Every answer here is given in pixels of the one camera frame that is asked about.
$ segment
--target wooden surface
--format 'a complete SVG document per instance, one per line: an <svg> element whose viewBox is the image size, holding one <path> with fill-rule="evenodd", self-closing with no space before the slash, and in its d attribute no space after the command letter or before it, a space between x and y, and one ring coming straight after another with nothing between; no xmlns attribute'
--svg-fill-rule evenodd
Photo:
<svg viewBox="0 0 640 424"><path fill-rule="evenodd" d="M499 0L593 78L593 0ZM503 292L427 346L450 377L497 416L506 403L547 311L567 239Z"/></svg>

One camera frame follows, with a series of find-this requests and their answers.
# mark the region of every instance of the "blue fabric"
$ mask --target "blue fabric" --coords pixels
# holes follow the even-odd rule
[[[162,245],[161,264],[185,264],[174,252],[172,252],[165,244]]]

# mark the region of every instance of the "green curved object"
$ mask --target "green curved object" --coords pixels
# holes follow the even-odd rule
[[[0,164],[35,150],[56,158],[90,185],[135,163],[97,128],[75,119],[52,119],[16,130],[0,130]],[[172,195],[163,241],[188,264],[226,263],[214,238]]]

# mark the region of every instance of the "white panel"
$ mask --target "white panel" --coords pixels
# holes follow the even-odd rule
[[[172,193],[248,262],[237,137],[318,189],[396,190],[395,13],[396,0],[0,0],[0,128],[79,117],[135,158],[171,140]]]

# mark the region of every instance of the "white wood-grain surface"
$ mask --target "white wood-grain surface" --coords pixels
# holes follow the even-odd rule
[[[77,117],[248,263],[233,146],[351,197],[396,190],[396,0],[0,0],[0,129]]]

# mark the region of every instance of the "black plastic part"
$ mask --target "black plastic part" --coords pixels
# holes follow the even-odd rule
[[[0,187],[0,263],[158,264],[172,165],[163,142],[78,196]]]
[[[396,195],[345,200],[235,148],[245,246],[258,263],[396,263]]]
· · · · ·
_Requirement:_ Every single line of the listing must be retyped exactly.

_Expected output:_
Every answer here is given in pixels of the one camera frame that is asked about.
$ segment
--target wooden surface
--format 'a complete SVG document per instance, one per line: an <svg> element whose viewBox is the image size, holding one <path> with fill-rule="evenodd", self-closing with no space before the slash, and in its d attribute no space after the command letter or before it, a space between x and y, and one ring coming straight after another with nothing between; no xmlns attribute'
--svg-fill-rule evenodd
Photo:
<svg viewBox="0 0 640 424"><path fill-rule="evenodd" d="M499 0L593 78L593 0ZM503 292L427 346L450 377L497 416L506 403L547 311L567 239Z"/></svg>

One camera frame follows, with a series of find-this requests and their answers.
# mark the region of every instance of the "blue fabric"
$ mask --target "blue fabric" --coords pixels
# holes follow the even-odd rule
[[[162,245],[161,264],[185,264],[174,252],[172,252],[165,244]]]

# mark the region of every instance of the "green curved object"
$ mask --target "green curved object" --coords pixels
# holes follow the even-odd rule
[[[0,164],[35,150],[56,158],[90,185],[135,163],[97,128],[75,119],[52,119],[16,130],[0,130]],[[172,195],[163,241],[188,264],[226,263],[214,238]]]

# mark the region of every instance of the "white panel"
$ mask --target "white panel" --coords pixels
# holes follow the even-odd rule
[[[172,193],[248,262],[237,137],[318,189],[396,190],[395,13],[396,0],[0,0],[0,128],[79,117],[135,158],[171,140]]]

# mark the region of every instance of the "white wood-grain surface"
$ mask --target "white wood-grain surface" --coords pixels
# holes follow the even-odd rule
[[[77,117],[248,263],[233,146],[351,197],[396,190],[396,0],[0,0],[0,129]]]

# mark the region of every instance of the "black plastic part"
$ mask --target "black plastic part" --coords pixels
# holes follow the even-odd rule
[[[0,187],[0,263],[158,264],[172,165],[163,142],[78,196]]]
[[[396,195],[345,200],[235,148],[245,246],[258,263],[396,263]]]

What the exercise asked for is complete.